### WHAT YOU WILL DO
Copy all the lines of the data that include the word "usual".

### DATASET

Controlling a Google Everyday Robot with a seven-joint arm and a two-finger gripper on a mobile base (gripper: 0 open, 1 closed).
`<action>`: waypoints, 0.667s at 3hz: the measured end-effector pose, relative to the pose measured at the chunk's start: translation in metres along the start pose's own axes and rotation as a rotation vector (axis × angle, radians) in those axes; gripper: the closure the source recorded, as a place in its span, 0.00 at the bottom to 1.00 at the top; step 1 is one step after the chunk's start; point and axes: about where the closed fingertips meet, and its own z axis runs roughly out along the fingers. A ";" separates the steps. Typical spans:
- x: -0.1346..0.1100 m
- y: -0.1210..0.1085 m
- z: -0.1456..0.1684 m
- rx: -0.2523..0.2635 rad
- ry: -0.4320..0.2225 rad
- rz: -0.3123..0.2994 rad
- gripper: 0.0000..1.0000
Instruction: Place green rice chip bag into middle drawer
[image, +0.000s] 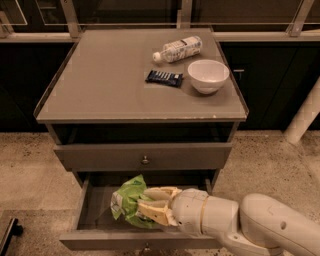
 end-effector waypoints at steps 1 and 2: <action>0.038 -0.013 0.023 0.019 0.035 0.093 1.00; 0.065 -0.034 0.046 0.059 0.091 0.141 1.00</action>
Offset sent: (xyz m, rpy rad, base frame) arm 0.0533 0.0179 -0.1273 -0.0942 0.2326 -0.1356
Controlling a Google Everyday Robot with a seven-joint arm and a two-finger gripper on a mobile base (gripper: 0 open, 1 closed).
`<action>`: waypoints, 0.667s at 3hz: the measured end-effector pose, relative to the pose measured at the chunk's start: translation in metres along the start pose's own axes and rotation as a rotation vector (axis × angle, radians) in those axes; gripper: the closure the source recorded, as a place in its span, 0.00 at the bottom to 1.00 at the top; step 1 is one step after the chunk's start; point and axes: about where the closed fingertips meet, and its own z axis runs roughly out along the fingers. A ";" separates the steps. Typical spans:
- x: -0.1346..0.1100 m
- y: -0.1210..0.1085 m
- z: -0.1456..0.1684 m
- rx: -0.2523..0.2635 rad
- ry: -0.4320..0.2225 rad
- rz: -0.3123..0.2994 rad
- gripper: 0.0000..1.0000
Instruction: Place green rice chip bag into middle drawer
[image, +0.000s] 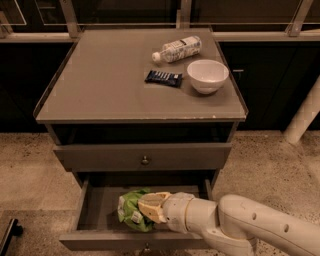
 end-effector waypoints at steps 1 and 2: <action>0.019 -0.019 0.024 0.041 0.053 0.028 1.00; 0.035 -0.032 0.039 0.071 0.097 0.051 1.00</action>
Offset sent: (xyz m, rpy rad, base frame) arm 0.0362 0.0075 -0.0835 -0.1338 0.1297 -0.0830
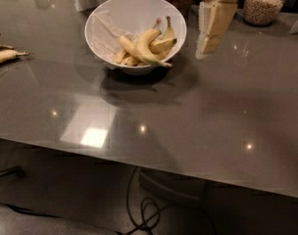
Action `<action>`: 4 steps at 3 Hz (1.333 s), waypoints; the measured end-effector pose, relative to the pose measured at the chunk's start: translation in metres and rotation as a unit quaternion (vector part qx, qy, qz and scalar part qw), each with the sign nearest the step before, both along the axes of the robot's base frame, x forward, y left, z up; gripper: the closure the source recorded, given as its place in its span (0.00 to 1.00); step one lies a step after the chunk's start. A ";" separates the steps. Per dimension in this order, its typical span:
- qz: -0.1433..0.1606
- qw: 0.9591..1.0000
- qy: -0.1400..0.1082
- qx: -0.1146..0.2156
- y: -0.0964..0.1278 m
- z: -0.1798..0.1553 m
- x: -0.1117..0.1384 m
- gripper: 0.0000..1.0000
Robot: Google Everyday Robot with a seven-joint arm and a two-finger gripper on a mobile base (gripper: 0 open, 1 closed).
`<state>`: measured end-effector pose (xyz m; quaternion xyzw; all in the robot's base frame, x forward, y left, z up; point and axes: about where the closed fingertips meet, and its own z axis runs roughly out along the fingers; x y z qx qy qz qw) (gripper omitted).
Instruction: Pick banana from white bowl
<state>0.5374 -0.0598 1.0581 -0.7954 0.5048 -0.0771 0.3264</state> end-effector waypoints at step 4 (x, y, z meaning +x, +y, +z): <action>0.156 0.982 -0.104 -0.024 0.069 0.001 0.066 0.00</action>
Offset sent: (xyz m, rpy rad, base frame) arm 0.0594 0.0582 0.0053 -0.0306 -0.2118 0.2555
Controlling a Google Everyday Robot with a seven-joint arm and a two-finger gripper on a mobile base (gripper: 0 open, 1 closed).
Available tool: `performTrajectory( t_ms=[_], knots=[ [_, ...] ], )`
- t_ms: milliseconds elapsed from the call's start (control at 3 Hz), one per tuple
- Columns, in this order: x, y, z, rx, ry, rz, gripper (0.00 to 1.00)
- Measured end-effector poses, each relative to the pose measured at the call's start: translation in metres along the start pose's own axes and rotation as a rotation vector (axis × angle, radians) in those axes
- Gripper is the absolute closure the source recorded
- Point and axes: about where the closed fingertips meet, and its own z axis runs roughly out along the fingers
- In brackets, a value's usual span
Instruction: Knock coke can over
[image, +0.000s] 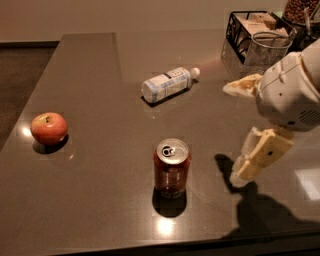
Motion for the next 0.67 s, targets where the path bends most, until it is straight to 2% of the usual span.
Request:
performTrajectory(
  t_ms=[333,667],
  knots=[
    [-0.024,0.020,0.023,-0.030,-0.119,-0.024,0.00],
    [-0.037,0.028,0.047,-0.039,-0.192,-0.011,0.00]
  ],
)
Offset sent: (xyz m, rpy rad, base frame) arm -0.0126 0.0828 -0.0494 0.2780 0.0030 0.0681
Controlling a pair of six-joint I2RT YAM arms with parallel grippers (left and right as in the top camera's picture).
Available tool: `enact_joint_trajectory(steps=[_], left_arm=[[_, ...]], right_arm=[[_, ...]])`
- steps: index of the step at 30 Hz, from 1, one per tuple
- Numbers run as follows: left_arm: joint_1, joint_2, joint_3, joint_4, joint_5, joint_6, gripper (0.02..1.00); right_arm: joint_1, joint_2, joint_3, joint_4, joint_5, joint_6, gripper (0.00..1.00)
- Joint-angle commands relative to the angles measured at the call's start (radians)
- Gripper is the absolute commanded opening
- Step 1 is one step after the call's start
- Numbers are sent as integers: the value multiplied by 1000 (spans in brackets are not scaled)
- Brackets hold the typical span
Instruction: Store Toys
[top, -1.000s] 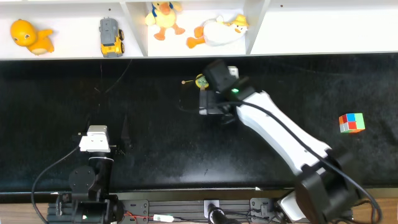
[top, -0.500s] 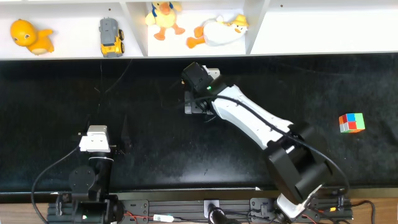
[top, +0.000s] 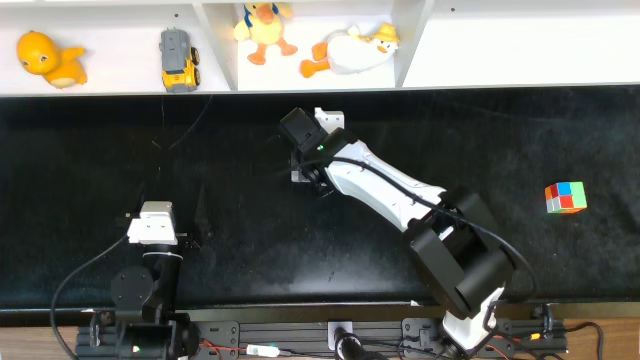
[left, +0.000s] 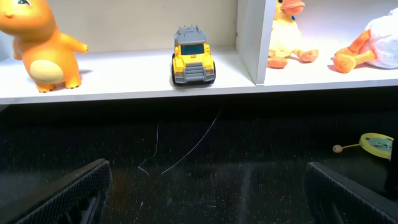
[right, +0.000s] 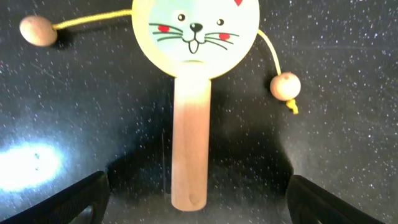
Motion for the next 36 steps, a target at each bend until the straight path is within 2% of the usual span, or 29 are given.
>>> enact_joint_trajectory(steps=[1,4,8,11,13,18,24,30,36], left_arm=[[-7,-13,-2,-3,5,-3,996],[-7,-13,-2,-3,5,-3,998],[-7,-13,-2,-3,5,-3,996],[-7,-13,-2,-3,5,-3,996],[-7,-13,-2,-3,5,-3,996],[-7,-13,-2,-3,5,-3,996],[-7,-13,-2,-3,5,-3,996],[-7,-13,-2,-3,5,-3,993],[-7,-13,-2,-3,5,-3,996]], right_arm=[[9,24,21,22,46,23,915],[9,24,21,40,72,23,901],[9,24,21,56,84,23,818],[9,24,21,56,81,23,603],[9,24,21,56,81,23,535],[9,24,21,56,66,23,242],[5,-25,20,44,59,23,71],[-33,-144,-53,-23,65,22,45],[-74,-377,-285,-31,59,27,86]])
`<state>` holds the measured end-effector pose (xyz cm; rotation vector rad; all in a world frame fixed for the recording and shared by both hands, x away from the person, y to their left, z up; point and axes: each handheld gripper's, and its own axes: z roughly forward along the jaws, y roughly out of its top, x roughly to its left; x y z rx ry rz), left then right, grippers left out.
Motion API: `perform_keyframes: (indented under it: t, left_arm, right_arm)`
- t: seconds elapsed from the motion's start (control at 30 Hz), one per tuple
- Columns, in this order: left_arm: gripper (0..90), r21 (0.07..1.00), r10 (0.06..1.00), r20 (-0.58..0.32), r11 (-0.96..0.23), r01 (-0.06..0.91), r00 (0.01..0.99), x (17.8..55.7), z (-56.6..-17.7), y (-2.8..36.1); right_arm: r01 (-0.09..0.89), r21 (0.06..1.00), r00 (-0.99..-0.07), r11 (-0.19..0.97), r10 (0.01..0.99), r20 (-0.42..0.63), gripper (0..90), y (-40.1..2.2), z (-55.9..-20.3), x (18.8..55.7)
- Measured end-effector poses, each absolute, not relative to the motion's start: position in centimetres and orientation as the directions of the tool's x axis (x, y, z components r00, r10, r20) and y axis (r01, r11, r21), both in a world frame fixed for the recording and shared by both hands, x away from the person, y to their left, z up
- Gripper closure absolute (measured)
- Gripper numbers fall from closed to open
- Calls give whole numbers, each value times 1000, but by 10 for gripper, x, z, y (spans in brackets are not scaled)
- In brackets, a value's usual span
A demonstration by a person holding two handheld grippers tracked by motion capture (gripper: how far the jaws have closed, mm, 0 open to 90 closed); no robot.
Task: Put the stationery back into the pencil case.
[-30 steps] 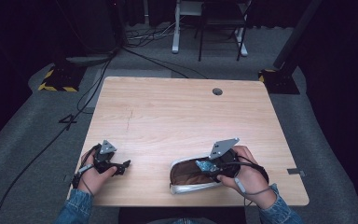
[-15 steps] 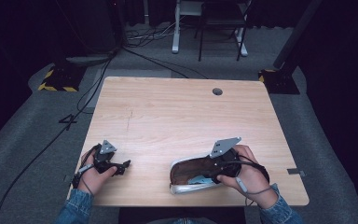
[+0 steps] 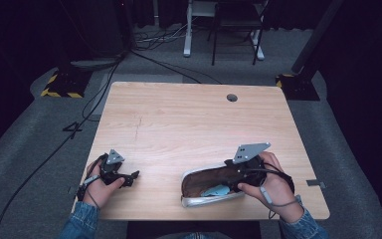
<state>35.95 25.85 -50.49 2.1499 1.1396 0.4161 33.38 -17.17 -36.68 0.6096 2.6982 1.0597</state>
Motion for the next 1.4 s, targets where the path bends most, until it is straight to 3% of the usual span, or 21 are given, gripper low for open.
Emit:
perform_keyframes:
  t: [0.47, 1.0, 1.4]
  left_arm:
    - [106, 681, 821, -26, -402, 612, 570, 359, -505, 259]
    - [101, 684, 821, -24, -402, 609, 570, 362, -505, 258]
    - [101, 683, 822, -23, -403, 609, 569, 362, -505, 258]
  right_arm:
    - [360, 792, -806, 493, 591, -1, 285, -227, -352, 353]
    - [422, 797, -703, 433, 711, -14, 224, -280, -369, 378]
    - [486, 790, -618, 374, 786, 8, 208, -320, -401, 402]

### RESULT
- In brackets, a value's usual span
Motion for the next 0.67 s, targets where the path bends most, until it is straight to 2% of the usual span.
Motion for the next 36 steps, a target at each bend until the straight path is within 2% of the usual span, or 29 are given.
- In brackets, a value's usual span
Motion for the next 1.4 s, targets where the path bends most, until it is straight to 3% of the usual span, or 21 are given, gripper low for open.

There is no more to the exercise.